Not everyone gets to feel joy or laughter. Loads of kids are taken away from their parents and locked away, forced to do everything ordered by their kidnapper for as long as they can imagine. They'll feel sadness, of course. They'll feel lost and confused and afraid.

Those are negative emotions.

If God really did create life, then why the hell does he enjoy torturing it so much?

Timmy hasn't spoken to me since the kiss. Since I ran away as fast as I could, stumbling over roots through a blur of tears.

He knew where I was going. He knows where the graveyard is.

I saw the look of letdown cross his face as he realized he would always come second to somebody who's nothing but a rotting corpse and a folder of memories. I can't say I've felt worse in my life then when I let the sweetest, most innocent boy I'd ever met down.

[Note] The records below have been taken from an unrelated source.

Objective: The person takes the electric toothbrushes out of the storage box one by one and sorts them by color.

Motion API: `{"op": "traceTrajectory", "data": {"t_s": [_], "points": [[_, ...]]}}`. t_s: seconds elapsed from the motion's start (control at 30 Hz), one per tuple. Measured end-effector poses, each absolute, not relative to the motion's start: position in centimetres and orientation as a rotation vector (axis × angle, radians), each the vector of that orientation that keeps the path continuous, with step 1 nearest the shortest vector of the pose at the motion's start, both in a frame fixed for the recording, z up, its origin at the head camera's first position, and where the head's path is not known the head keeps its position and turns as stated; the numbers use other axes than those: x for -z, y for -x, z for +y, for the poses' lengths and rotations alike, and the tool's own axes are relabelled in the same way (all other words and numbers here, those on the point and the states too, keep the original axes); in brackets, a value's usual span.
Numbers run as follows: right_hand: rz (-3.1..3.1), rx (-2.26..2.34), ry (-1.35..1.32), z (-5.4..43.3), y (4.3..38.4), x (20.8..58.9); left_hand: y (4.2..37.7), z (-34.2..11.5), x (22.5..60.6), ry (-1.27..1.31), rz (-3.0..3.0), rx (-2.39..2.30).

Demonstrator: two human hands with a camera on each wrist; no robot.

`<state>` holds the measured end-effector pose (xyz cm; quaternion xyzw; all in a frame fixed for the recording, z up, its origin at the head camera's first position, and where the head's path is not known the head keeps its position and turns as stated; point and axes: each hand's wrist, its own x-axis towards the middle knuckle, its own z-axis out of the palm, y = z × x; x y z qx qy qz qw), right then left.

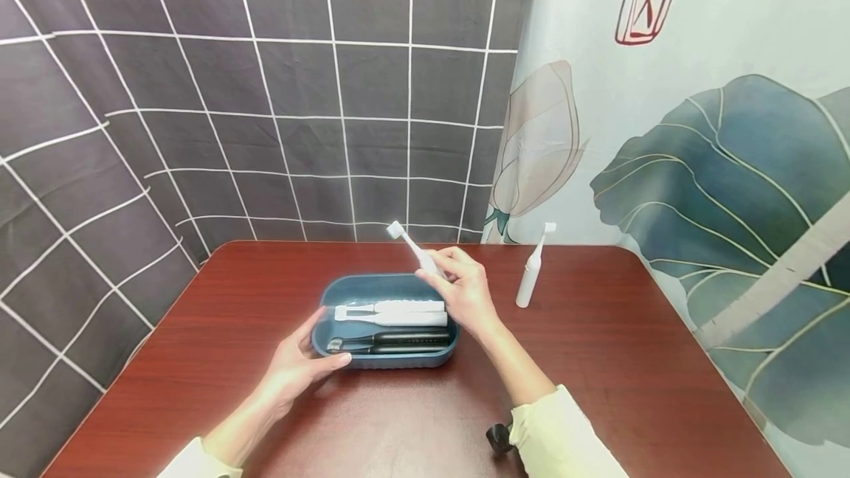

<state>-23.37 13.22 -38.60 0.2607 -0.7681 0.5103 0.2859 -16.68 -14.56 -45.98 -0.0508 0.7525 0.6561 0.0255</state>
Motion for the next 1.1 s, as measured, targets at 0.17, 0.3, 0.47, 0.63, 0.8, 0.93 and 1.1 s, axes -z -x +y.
{"op": "traceTrajectory", "data": {"t_s": [0.17, 0.3, 0.47, 0.63, 0.8, 0.93, 1.1], "points": [[-2.032, -1.380, -0.605, 14.6, 22.2, 36.9, 16.6, -14.6, 45.9, 0.154, 2.323, -2.019], [-2.019, -1.404, -0.546, 16.3, 22.0, 36.7, 16.6, -14.6, 45.8, 0.152, 2.316, -2.020], [-2.000, -1.386, -0.467, 18.6, 21.5, 36.5, 16.6, -14.6, 45.8, 0.146, 2.312, -2.028], [-1.951, -1.415, -0.411, 21.0, 21.0, 36.5, 16.5, -14.6, 45.8, 0.146, 2.311, -2.029], [-1.815, -1.540, -0.363, 24.2, 21.7, 37.7, 16.5, -14.6, 45.7, 0.146, 2.315, -2.024], [-1.657, -1.679, -0.328, 26.8, 22.3, 38.5, 16.5, -14.6, 45.7, 0.147, 2.308, -2.036], [-1.525, -1.707, -0.246, 29.2, 22.6, 38.8, 16.5, -14.6, 45.7, 0.149, 2.325, -2.021]]}}
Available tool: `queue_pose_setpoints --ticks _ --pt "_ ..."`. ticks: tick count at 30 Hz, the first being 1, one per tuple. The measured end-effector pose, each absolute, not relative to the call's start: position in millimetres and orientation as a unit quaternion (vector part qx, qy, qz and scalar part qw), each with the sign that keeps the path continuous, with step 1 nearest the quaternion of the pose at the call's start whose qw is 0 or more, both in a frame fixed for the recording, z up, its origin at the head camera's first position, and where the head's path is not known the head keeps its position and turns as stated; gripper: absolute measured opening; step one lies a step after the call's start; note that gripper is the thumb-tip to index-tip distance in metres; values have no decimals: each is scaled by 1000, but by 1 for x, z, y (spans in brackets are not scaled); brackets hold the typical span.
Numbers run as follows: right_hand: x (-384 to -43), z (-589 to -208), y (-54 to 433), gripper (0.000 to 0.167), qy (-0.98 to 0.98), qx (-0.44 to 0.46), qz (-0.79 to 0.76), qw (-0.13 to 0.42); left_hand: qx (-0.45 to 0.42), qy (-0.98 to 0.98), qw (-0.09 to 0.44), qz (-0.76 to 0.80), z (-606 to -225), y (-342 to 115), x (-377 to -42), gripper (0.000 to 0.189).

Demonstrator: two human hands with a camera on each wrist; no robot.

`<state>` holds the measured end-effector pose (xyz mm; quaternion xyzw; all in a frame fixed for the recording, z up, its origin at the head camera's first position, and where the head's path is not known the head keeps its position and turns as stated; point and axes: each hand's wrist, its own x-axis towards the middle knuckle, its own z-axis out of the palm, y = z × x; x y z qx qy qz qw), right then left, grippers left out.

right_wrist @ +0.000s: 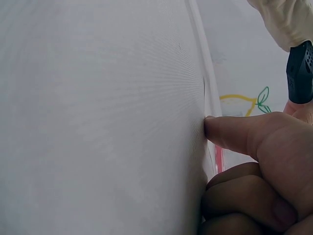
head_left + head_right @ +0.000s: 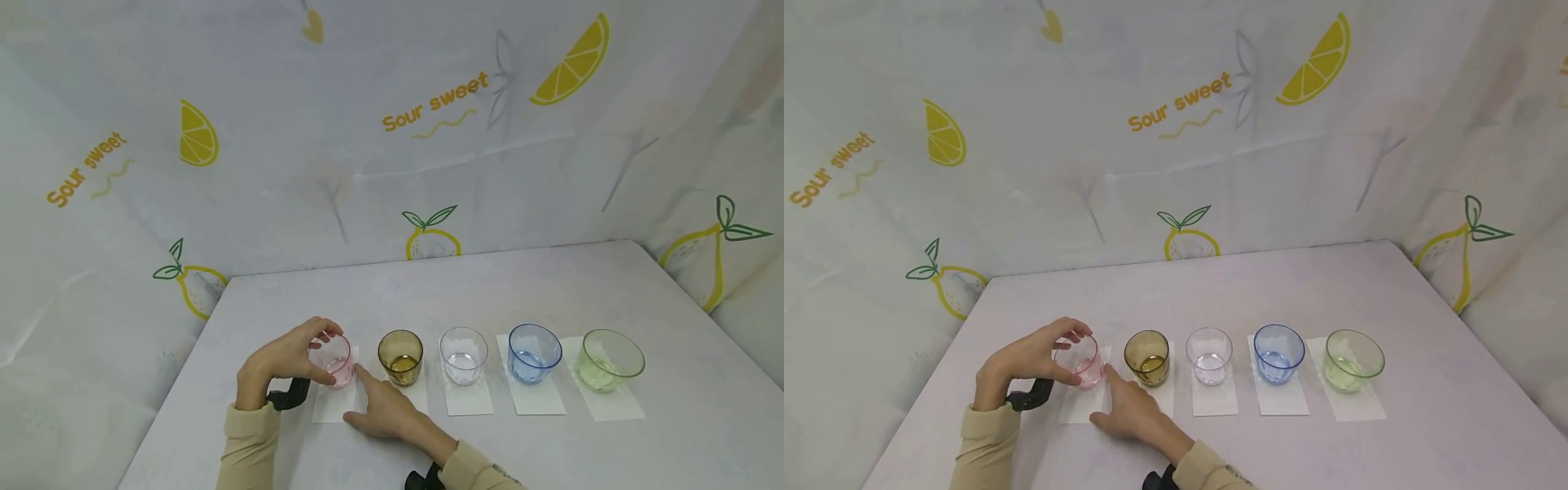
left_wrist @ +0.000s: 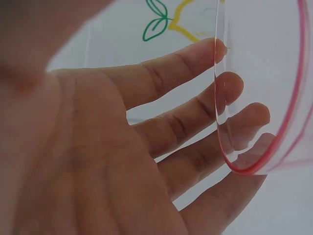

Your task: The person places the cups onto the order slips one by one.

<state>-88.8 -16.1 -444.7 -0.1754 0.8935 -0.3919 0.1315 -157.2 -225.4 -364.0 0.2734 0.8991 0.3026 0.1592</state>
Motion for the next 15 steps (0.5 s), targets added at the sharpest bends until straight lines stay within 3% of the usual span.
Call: queue_pose_setpoints --ticks 15 --pt "-86 -443 -11 84 897 -173 -388 125 268 897 161 313 -361 -219 -156 74"
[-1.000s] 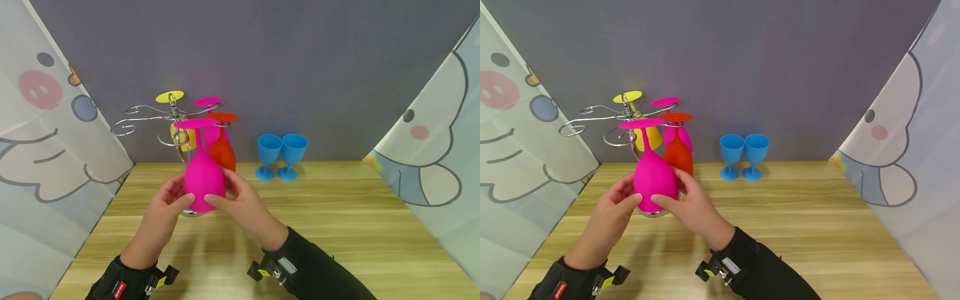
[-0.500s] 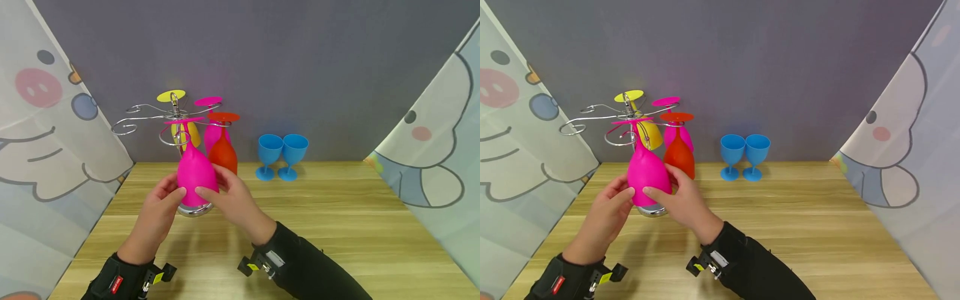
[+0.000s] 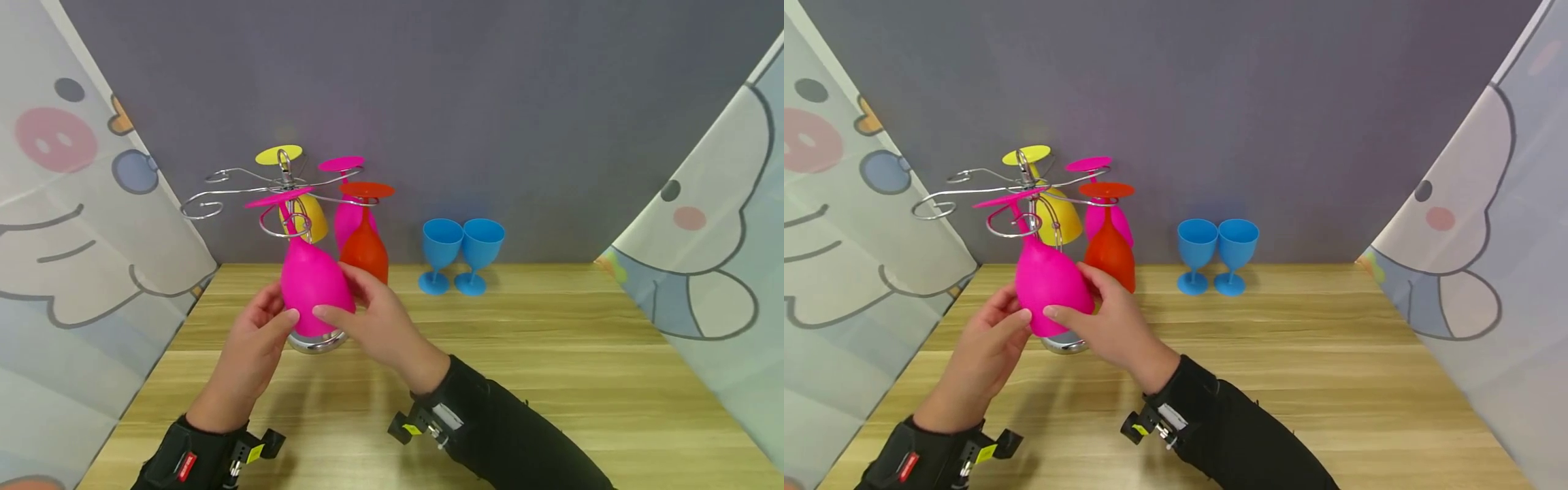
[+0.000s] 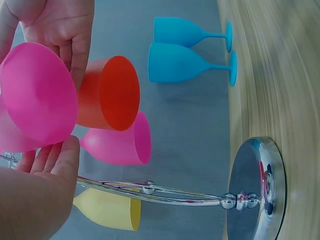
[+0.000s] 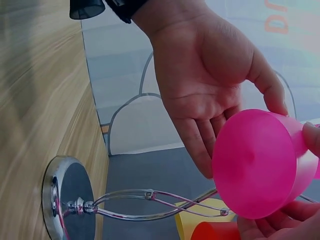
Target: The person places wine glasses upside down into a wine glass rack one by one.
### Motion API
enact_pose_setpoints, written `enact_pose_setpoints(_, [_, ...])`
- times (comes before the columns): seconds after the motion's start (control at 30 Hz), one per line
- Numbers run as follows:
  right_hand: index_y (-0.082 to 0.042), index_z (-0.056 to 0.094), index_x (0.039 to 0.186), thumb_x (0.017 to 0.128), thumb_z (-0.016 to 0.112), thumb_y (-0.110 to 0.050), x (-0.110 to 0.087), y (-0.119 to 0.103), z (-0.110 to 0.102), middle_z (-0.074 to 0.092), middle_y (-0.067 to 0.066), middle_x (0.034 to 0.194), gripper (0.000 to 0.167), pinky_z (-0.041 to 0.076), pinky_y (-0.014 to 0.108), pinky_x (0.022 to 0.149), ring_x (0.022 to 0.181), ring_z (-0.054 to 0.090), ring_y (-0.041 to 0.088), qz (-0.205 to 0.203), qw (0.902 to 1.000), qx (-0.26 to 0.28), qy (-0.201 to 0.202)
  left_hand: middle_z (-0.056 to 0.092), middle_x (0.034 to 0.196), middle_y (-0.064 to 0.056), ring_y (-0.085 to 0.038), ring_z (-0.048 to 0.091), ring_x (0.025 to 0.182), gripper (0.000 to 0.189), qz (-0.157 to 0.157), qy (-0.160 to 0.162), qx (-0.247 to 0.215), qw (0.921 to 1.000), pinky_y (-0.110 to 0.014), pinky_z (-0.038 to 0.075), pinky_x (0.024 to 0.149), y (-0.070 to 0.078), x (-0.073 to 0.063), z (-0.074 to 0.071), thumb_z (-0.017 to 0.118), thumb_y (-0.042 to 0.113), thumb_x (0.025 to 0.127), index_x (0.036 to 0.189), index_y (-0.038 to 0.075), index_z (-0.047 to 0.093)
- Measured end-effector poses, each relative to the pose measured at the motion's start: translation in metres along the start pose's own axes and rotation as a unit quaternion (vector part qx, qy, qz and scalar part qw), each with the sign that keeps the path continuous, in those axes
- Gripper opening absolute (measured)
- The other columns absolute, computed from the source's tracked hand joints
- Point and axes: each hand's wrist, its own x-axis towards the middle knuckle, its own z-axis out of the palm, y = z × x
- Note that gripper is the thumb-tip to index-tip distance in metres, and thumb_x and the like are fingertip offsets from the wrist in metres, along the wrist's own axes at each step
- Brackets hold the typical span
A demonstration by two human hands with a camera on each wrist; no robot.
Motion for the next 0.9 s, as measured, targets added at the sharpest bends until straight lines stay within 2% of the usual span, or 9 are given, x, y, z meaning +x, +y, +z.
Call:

It's moments like these where I seriously consider suicide.

A slash to the wrists, gun to the head, a little push over the edge I've been falling off for longer than I can remember. My body yearns for the feeling of solid ground. It craves the impact and the explosion of seventeen years of wasted life. It's so easy to die.

There's such a thin line between barely holding on and letting go.

My toes curl beneath the sheets. The material, once smooth as silk, scratches and claws at the blistered skin.

Wet shoes without socks really isn't a smart idea. Then again, nothing I seem to do is smart.

I fucked over Timmy's life.

I refuse to take my medication.

I don't speak.

I haven't shown up to a therapy session, which became even more crucial after the accident, since it happened.

Did I mention, I pretty much fucked up my life? Oh, and Timmy's too.

I'm so going to hell.

Someone knocks at the door downstairs. It's a pleading, desperate knock. I'm the only one home. Whoever's standing outside that door came for me.

I can't help but to imagine how it'd be if that was my dead boyfriend.

They say depression makes it hard for you to get sexually excited, but by the looks of my crotch after that thought, I'd say I'm doing just fine.

I don't even bother looking through the peephole to see who is standing there. His neon hair shines bright through the window. I unlock the door and pull it open.